• TASK OBJECTIVE
Here the job is to return only the lines of the material, exactly, from the first one to the line with "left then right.".

DATA: Begin

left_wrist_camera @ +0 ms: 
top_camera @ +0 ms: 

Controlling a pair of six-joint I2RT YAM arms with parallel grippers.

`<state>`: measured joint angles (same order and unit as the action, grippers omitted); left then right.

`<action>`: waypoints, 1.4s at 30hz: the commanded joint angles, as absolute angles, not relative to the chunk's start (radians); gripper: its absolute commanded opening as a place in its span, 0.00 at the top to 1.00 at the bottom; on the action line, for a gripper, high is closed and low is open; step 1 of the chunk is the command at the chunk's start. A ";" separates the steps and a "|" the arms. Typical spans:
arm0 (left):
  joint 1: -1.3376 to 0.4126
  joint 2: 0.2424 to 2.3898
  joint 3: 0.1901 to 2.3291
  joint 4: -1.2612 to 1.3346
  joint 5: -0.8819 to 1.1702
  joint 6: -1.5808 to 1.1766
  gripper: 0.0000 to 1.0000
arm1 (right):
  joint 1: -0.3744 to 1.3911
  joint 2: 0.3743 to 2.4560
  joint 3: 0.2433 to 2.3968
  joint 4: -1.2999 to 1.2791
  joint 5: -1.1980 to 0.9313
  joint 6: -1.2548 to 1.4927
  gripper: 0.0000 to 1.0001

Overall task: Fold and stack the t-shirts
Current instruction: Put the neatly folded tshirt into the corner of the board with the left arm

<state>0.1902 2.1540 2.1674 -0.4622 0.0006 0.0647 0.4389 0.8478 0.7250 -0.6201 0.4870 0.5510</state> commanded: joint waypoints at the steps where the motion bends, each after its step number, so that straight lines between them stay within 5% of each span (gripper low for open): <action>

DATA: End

• FINISHED EXERCISE
left_wrist_camera @ +0 ms: 
top_camera @ +0 ms: 

Controlling a pair of six-joint I2RT YAM arms with parallel grippers.

`<state>`: measured joint angles (same order and unit as the action, grippers omitted); left then right.

The exercise is now done.